Mercier écrit beaucoup pour les journaux pendant la Révolution. De 1789 à 1796, son activité principale est la rédaction du journal qu'il a fondé : Les Annales patriotiques et littéraires. Dans les années qui suivent, il collabore à d'autres journaux. Lorsqu'il prépare le Nouveau Paris à partir de 1796, il reprend certains articles pour en faire des chapitres de son ouvrage.
Dans l'avant-propos du Nouveau Paris, Mercier remarque que le Tableau de Paris, dont il a achevé la publication en 1788, est devenu obsolète. Le chapitre 1 commence par le même constat : « Je ne marche plus dans Paris que sur ce qui me rappelle ce qui n'est plus ». La Révolution a provoqué de tels changements que le Tableau de Paris est à refaire.
La première édition est publiée à Paris, par les libraires Fuchs, Charles Pougens et Charles-Frédéric Cramer. La page de titre ne contient pas de date. L'avant-propos est daté du 10 frimaire an VII ().
En six volumes et 271 chapitres, Mercier évoque à la fois des événements de la Révolution et la vie quotidienne à Paris. Certains chapitres sont consacrés à des événements précis, comme les préparatifs de la Fête de la Fédération (chapitre 14, « Travaux du Champ-de-Mars ») ou le « Procès de Louis XVI » (chapitre 81). Le chapitre 2, « Explosion » résume toute l'histoire de la Révolution en quelques pages. Mercier s'arrête aussi sur des institutions comme le «Tribunal révolutionnaire » (chapitre 46) ou des personnes (chapitre 36, « Bailly et quelques autres portraits »). Il retrace les conflits auxquels il a pris part alors qu'il siégeait à la Convention, revenant notamment sur la lutte entre les Montagnards et les Girondins, dont il était proche.

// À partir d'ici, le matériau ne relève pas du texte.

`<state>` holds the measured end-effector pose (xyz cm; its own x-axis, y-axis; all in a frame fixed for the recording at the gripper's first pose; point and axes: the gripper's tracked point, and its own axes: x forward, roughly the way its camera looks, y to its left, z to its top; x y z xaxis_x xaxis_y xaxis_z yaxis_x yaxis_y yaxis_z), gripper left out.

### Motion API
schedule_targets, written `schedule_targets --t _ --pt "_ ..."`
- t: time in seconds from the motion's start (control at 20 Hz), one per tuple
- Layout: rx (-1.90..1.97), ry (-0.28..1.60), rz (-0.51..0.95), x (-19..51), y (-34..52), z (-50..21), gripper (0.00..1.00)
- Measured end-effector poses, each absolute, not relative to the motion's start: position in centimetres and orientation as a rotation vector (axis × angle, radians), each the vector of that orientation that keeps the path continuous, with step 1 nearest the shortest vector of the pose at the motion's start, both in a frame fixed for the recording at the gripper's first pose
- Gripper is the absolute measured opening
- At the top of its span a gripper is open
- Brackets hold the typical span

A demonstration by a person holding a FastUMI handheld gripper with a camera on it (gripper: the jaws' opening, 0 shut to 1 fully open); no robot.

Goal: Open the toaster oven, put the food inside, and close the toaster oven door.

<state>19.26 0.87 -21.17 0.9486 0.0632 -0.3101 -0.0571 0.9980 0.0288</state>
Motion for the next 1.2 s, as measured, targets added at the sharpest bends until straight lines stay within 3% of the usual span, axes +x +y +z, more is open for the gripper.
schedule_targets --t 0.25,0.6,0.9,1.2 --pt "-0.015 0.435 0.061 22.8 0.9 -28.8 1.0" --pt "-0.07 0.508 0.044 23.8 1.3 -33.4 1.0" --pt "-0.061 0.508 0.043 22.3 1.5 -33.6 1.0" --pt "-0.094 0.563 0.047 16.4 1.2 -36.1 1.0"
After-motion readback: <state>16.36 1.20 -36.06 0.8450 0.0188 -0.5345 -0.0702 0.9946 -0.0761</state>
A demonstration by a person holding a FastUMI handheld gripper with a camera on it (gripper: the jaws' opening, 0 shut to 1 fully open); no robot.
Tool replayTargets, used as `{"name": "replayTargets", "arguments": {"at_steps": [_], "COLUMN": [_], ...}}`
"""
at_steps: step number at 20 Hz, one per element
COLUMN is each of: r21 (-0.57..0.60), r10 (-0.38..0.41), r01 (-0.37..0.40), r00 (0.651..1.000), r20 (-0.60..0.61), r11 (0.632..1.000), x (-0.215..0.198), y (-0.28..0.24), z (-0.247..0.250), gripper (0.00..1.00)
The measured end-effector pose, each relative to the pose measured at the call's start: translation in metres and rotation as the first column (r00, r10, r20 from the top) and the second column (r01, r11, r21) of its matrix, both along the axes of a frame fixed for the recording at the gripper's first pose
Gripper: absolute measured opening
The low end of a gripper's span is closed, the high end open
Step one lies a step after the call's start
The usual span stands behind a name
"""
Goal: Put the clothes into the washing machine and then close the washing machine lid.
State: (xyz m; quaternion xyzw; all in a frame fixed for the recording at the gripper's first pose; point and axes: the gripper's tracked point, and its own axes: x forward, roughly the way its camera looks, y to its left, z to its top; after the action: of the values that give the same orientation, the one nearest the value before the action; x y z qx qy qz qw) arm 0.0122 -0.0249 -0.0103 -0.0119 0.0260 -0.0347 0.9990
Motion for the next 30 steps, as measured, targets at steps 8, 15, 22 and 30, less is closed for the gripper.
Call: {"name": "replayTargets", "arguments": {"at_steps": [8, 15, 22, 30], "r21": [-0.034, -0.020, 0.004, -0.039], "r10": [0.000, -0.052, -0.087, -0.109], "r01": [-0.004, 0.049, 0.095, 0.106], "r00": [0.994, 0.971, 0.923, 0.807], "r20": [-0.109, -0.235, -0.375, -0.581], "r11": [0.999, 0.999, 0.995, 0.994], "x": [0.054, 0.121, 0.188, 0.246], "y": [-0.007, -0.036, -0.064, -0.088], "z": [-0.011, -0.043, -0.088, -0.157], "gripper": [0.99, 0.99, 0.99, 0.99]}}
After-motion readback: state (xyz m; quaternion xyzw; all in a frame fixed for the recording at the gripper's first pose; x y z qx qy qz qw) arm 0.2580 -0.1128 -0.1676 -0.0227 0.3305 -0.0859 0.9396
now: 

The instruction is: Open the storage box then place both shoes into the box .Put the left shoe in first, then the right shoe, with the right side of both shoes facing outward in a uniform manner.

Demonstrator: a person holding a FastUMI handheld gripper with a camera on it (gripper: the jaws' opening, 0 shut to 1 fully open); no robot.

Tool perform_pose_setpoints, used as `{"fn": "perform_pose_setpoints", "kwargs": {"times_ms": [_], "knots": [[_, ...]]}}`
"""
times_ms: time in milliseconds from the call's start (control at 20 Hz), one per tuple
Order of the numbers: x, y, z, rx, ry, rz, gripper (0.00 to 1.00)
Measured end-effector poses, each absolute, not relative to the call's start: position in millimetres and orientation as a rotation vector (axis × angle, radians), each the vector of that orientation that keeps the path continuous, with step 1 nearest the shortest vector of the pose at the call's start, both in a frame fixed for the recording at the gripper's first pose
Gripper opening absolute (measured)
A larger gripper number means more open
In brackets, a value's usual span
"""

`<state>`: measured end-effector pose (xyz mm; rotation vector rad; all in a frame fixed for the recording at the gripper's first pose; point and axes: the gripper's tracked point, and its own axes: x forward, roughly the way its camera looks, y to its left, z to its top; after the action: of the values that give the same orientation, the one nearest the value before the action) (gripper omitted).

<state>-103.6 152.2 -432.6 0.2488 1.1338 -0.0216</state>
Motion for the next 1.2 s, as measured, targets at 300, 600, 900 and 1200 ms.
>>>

Le chapitre 87, consacré à la chute des Girondins le 31 mai 1793 est intitulé « Le jour désastreux ». Plusieurs passages ont un caractère autobiographique, lorsque Mercier évoque son action à la Convention ou sa captivité, d' à la chute de Robespierre
À côté des chapitres les plus politiques se trouvent des chapitres consacrés à des faits divers : le chapitre 143, « Événement à la plaine de Grenelle », raconte l'explosion d'une poudrerie le 31 août 1794. D'autres s'intéressent aux conditions de vie pendant la Révolution, au prix des denrées alimentaires par exemple (chapitre 198, « Magasiniers »), aux divertissements (chapitre 92, « Les bals d'hiver ») ou encore à la production imprimée (chapitre 140, « Consommation du papier »). Comme dans le Tableau de Paris, Mercier tire parti de ses talents d'observateur pour décrire des lieux pittoresques, notamment le « Palais-Égalité, ci-devant Palais-Royal » au chapitre 91.
L'impression de désordre qui se dégage de l'ensemble est revendiquée par Mercier. Le désordre qui caractérise la Révolution devient le principe d'une écriture qui procède « dans la discontinuité aléatoire de l’errance et du souvenir ». Les nombreux chapitres du Nouveau Paris donnent autant de points de vue différents sur un phénomène politique impossible à saisir dans son ensemble, comme l'écrit Mercier lui-même : « Comment l'historien se retirera-t-il de ce labyrinthe ? Comment évitera-t-il l'empire de sa propre opinion, lorsque les hommes les mieux exercés à voir ont eu peine à saisir un point de vue, et à fixer un objet dans cette extrême et continuelle mobilité d'optique ? »
En revanche, Mercier défend un point de vue politique très ferme. Républicain convaincu, il prend le parti du Directoire contre la double menace des royalistes et des révolutionnaires radicaux (chapitre 199, « Je suis un modéré »). S'il est un « témoin engagé qui ne craint pas les contradictions», son idéal de concorde et d'unanimité républicaine se heurte cependant à la « cacophonie révolutionnaire» dont il rend compte dans le Nouveau Paris.